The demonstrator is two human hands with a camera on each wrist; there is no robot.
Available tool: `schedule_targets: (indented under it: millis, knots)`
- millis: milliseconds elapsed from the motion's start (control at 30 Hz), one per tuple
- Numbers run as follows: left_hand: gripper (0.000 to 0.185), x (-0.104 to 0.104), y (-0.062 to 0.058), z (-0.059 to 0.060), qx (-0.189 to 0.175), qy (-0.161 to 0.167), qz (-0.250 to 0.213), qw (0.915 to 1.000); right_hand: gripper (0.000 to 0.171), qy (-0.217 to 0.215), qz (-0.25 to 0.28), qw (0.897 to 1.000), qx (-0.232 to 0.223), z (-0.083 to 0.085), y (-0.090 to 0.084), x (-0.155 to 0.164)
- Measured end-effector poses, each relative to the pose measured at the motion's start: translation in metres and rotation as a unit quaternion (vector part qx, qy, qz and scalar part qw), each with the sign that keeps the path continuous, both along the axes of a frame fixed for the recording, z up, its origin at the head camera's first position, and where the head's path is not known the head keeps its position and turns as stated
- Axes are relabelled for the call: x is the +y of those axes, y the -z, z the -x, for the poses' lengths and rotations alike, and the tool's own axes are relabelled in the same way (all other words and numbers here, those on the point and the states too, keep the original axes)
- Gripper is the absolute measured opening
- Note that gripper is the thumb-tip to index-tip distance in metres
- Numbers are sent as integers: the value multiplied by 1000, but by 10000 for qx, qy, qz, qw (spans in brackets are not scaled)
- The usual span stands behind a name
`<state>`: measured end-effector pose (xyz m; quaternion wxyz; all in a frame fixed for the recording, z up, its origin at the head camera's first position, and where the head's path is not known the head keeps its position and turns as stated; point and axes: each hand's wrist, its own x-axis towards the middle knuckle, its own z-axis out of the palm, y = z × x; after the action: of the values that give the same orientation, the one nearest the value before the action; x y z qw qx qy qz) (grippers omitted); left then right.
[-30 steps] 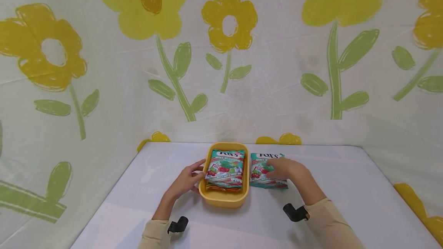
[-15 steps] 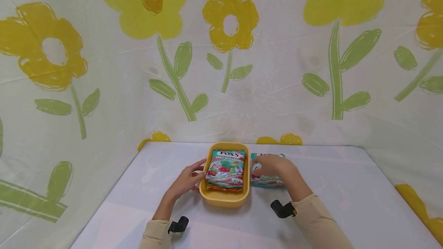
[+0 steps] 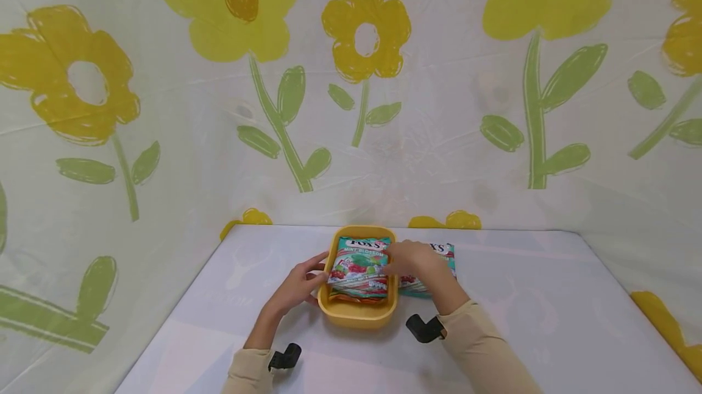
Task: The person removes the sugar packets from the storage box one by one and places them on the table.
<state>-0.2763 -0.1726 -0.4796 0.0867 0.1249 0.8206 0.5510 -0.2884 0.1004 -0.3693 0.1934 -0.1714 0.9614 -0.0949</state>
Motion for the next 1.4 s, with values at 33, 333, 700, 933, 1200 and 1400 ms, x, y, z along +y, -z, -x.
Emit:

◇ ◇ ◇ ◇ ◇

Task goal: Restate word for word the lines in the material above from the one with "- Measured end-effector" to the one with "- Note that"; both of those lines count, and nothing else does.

Output of the exercise:
- Measured end-effector poses, each relative to the pose measured at the motion's start: translation in metres and rotation as a unit quaternion (vector part qx, qy, qz and scalar part qw), each with the sign that keeps the path continuous, both along the axes of a frame fixed for the recording, z up, its origin at the head camera's first position, and where the head's path is not known the head keeps its position and turns as stated
- Axes are relabelled for the call: x is the +y of those axes, y the -z, z the -x, for the poses' lengths and rotations alike, and the tool's own axes are relabelled in the same way (all other words and numbers here, those on the point and the states too, keep the original axes)
- Gripper is the absolute measured opening
- Note that gripper is the thumb-tip to index-tip distance in metres

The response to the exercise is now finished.